Stowe worked tirelessly on the national stage to broaden the opportunities for historians to take their scholarship beyond the walls of the university. He was a founding member of the National Council on Public History and had represented NCPH as a delegate to the American Council of Learned Societies since 2005. Stowe became active in the Oral History Association in the 1980s. He was a member of the executive board of the Southwest Oral History Asociation from 1989 to 1994 and its president in 1992 to 1993. He worked on the program committee for the American Association for State and Local History from 2002 to 2007.
Stowe’s interest in Arizona history led to contributions far beyond the ASU campus. He was a member of both the state and local boards of the Arizona Historical Society, the Arizona Historical Advisory Commission, and helped establish Friends of Arizona Archives. In August 2008, he and a team of researchers received a National Endowment for the Humanities planning grant to design and implement Becoming Arizona, an online encyclopedia of Arizona history, culture, politics, economics, and other topics as a centennial project.
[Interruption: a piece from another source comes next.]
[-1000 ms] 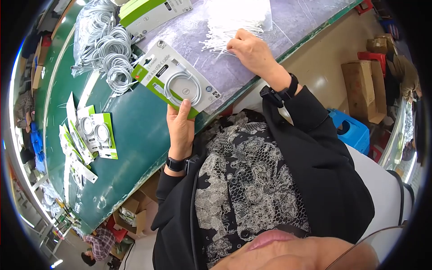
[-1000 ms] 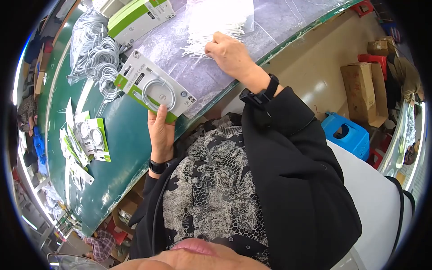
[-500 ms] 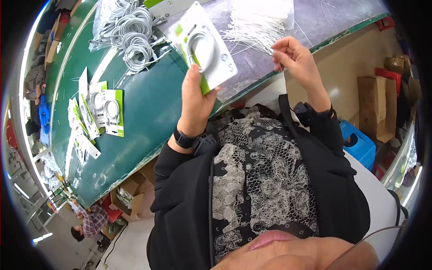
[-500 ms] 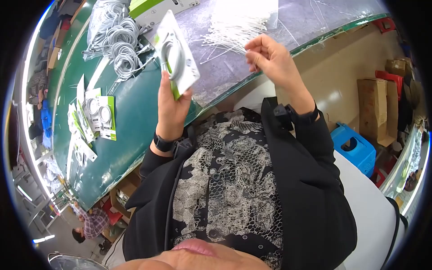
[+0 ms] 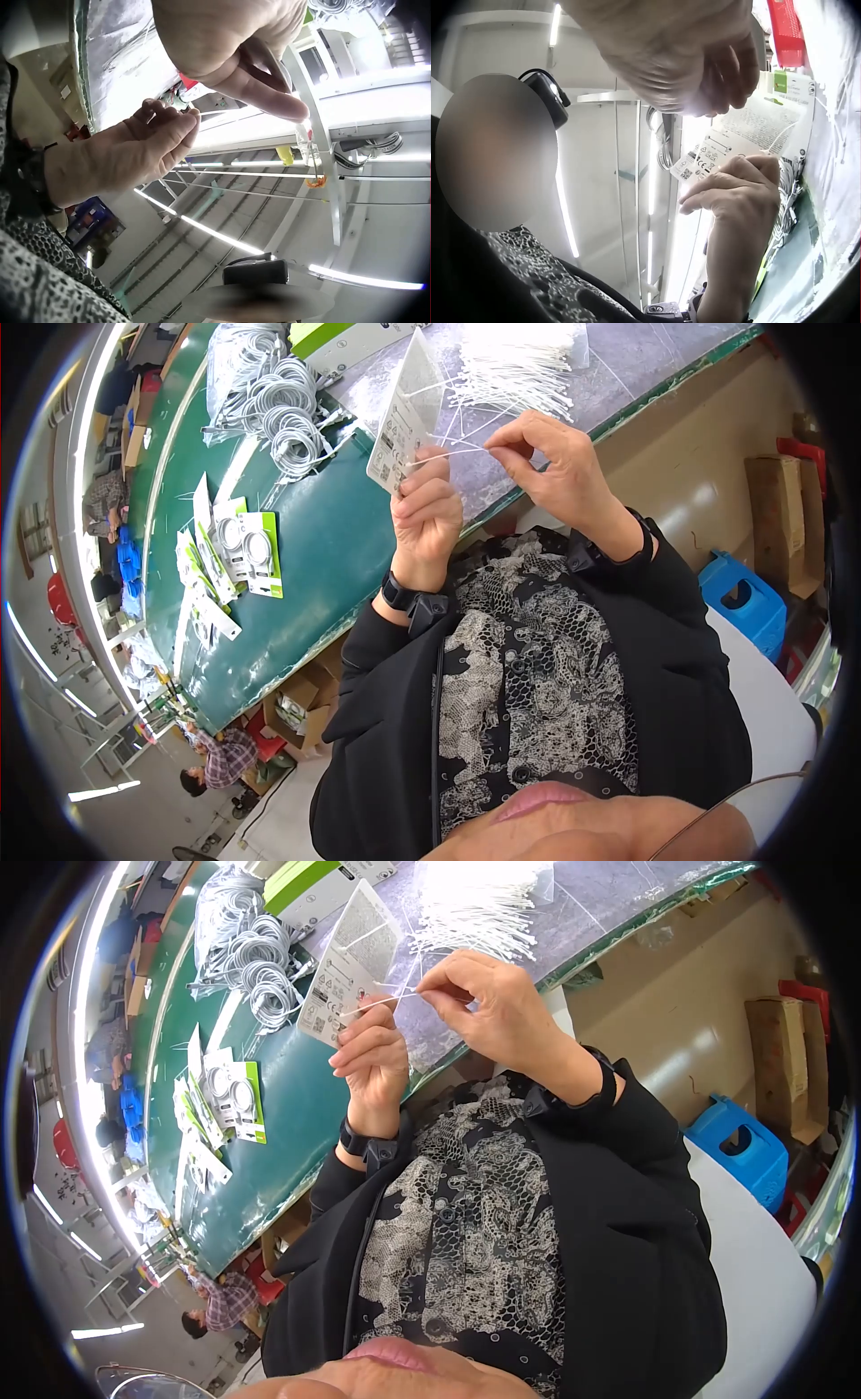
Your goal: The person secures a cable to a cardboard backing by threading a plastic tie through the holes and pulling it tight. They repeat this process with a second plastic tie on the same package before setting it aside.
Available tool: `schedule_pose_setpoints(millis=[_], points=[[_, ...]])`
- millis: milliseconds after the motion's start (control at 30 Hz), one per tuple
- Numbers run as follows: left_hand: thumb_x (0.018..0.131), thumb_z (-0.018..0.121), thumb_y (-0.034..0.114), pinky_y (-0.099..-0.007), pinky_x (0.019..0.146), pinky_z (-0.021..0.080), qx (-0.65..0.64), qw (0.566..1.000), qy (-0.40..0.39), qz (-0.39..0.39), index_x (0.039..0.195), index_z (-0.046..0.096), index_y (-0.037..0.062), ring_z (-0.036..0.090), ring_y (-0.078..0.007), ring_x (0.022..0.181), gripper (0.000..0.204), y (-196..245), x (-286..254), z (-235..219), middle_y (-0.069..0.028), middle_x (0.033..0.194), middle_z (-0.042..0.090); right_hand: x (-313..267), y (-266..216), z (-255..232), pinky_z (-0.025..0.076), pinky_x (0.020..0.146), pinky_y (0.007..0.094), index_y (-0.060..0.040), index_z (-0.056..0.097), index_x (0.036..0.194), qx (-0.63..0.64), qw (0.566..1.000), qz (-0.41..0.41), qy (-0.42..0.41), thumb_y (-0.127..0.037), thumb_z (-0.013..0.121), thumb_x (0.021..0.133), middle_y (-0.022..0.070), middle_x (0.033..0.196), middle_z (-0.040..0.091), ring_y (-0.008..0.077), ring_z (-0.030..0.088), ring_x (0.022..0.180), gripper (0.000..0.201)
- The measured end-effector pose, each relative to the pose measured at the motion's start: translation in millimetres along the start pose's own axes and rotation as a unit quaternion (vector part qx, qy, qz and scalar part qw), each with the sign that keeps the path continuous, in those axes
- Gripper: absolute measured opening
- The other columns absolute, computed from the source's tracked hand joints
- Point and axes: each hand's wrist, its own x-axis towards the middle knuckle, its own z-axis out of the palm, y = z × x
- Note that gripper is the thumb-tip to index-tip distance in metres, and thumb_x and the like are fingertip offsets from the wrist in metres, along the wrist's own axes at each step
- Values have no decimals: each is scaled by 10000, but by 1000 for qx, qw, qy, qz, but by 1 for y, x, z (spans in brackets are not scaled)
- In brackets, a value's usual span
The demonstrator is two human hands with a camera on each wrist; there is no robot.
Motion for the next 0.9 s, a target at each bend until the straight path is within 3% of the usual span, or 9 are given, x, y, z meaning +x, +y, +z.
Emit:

He worked closely with the Arizona Humanities Council, which presented him with the Friend of the Humanities Award in 2004. In June 2008, he received the Governor’s Heritage Preservation Honor Award.
Stowe is survived by his wife, Gwen. Their son, James, died in 2007. Donations may be made in his memory to the ASU Foundation for the Noel J. and Gwen J. Stowe Public History Endowment, c/o Department of History, Arizona State University, Tempe, AZ 85287-4302. The endowment will help support scholarly activities in public history in the Department of History, College of Liberal Arts and Sciences, Arizona State University, Tempe campus.